The fliers and their favorite hangout are the latest subjects to be highlighted in a special video created by the city of Tyler, available soon via QR codes posted at the park.
The codes are to be featured on park signage, allowing anyone with a smartphone to learn more about the facility and its amenities.
“There are features of our parks that many residents are not aware of,” Parks Director Stephanie Rollings said. “These tours are one way that you can learn more about all of the amazing recreational opportunities that are available in Tyler.”
Video tours highlight little known facts about each park and the bounty of fun things they have to offer, such as fishing ponds, walking trails, disc golf courses and spraygrounds.
All videos will be available for viewing on the city’s website, www.cityoftyler.org, as well as YouTube, Facebook and Twitter.
Bergfeld, Noble E. Young and Faulkner parks are the first to receive the signage, but eventually all 26 parks will be included in the project.
“Anything we can do to get people here, we’re all over it,” Mark Humphries, Fun Flyers treasurer, said. “We’re out here a couple of times a week, depending on the weather. … We’re kind of a fair-weather group.”
Chuck Davis, of Holly Lake Ranch, had three planes on the field this week, including a spiffy red plane named “Slick.”
He was joined by flying regulars Bit McCray, also of Holly Lake Ranch, and Jim Day, of Whitehouse.
“They are all modeled after full-scale airplanes,” Davis said. “They are all aerobatic planes. I like the people and the challenge of learning. This is a hobby or sport that, like golf, you never complete. The more people we can get in this, the better.”

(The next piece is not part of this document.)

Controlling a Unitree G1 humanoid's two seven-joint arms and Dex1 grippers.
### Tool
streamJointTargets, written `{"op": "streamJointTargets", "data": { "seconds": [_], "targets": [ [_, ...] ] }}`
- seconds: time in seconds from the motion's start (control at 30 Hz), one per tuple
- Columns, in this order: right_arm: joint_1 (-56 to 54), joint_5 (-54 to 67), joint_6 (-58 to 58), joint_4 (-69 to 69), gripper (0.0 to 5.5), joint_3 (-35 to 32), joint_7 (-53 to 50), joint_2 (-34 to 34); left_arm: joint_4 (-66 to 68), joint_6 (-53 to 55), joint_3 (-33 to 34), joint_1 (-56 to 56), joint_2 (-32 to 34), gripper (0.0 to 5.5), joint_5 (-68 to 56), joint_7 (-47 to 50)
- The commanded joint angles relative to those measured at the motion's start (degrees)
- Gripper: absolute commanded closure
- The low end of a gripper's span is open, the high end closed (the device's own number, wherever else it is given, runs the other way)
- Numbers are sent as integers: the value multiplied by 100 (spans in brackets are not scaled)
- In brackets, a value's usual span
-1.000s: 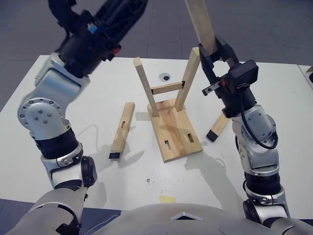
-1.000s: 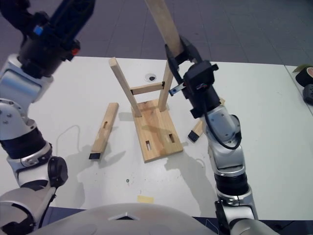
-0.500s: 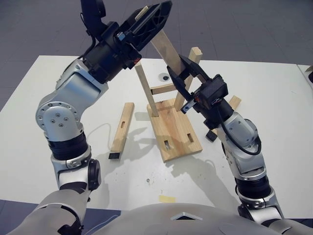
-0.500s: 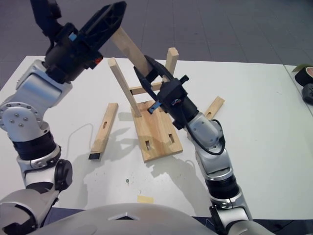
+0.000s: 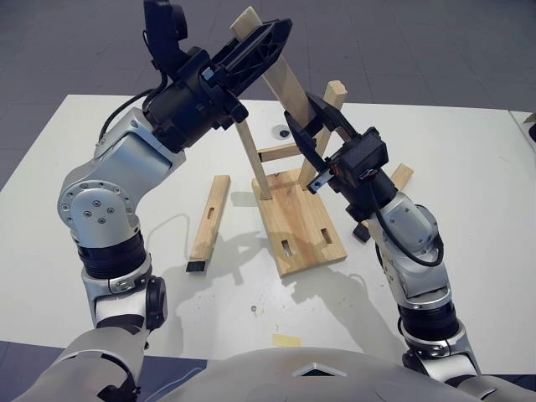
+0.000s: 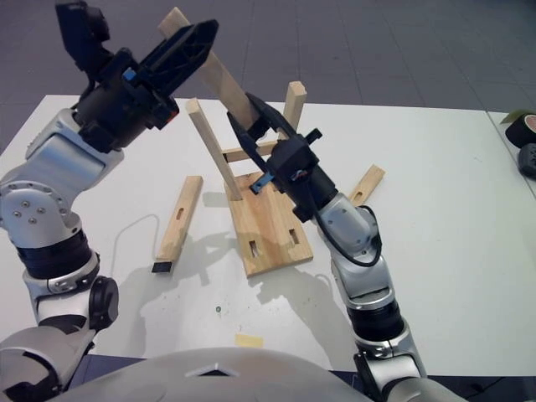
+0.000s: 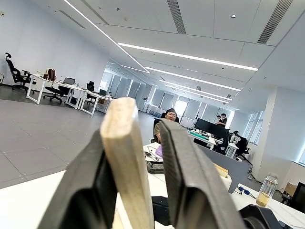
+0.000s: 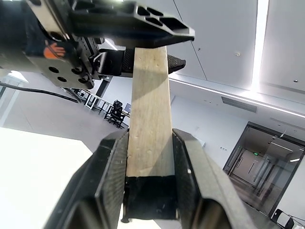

Video production requires limited equipment, natural lighting and a working knowledge about the various park amenities.
Videographer Stephen Self is the guy behind the camera.
“They (video camera) have about a three-minute set-up,” Self said. “They don’t take long at all.”
“At each park, there is a little bit of history or a feature that people are just not familiar with,” she said, highlighting little-known facts such as an Eagle Scout’s efforts to create a new disc golf course at Noble E. Young Park.
Fliers at Northside Park said they are pleased with the facility and the potential of attracting new interest in the hobby.
Don Edmonds, a five-year flier, claims he’s still a rookie.
“I try not to get too close to them,” he said when asked if his aircraft has a nickname. “Mine don’t seem to stay around long enough to get a name.”